▶ [EXERCISE]:
In the listing that follows, copy out each line that includes the word "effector".

▶ [DATA SEGMENT]:
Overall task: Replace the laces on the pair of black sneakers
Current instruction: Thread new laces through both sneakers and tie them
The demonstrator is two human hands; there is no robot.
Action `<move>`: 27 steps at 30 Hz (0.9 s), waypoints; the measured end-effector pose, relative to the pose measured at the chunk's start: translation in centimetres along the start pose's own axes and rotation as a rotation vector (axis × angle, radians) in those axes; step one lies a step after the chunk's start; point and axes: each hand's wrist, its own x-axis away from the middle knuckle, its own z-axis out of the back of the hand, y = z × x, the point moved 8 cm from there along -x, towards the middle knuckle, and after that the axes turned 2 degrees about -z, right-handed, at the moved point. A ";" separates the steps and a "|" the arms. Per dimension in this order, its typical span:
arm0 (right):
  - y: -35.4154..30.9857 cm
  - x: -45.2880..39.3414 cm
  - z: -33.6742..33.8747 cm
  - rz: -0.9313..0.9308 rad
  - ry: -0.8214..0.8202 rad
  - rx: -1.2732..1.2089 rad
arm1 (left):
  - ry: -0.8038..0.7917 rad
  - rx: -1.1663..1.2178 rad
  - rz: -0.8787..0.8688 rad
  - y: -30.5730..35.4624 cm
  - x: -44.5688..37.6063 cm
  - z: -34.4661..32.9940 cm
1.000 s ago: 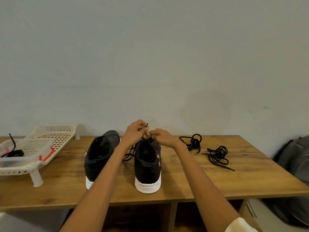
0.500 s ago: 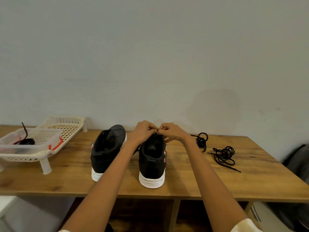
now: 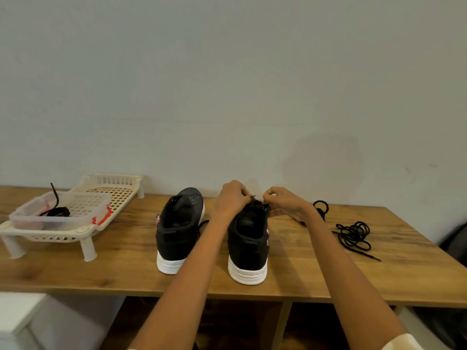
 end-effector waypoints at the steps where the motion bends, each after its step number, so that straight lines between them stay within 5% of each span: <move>1: 0.0 0.1 0.0 0.002 0.008 -0.005 | 0.003 -0.019 -0.007 0.1 0.0 -0.1; 11: 0.0 0.3 -0.2 0.019 0.024 -0.014 | -0.156 -0.123 -0.031 0.8 0.1 -2.1; 27: 2.2 0.1 -0.5 0.013 0.000 -0.090 | -0.029 0.003 0.038 -0.4 0.1 -2.3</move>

▶ [ANSWER SECTION]:
Action `<move>`: 27 steps at 30 Hz (0.9 s), waypoints; the measured end-effector pose, relative to the pose measured at the chunk's start: translation in centimetres along the start pose's own axes and rotation as a rotation vector (axis × angle, radians) in those axes; step one lies a step after the chunk's start; point and axes: each hand's wrist, its own x-axis away from the middle knuckle, its own z-axis out of the back of the hand, y = z × x, the point moved 8 cm from there along -x, towards the middle knuckle, and after that the axes turned 2 degrees about -z, right-handed, at the moved point. A ";" separates the steps and a "|" the arms. Per dimension in this order, its typical span:
 end-effector waypoints at the steps where the motion bends, each after its step number, so that straight lines between them stay within 5% of each span: <move>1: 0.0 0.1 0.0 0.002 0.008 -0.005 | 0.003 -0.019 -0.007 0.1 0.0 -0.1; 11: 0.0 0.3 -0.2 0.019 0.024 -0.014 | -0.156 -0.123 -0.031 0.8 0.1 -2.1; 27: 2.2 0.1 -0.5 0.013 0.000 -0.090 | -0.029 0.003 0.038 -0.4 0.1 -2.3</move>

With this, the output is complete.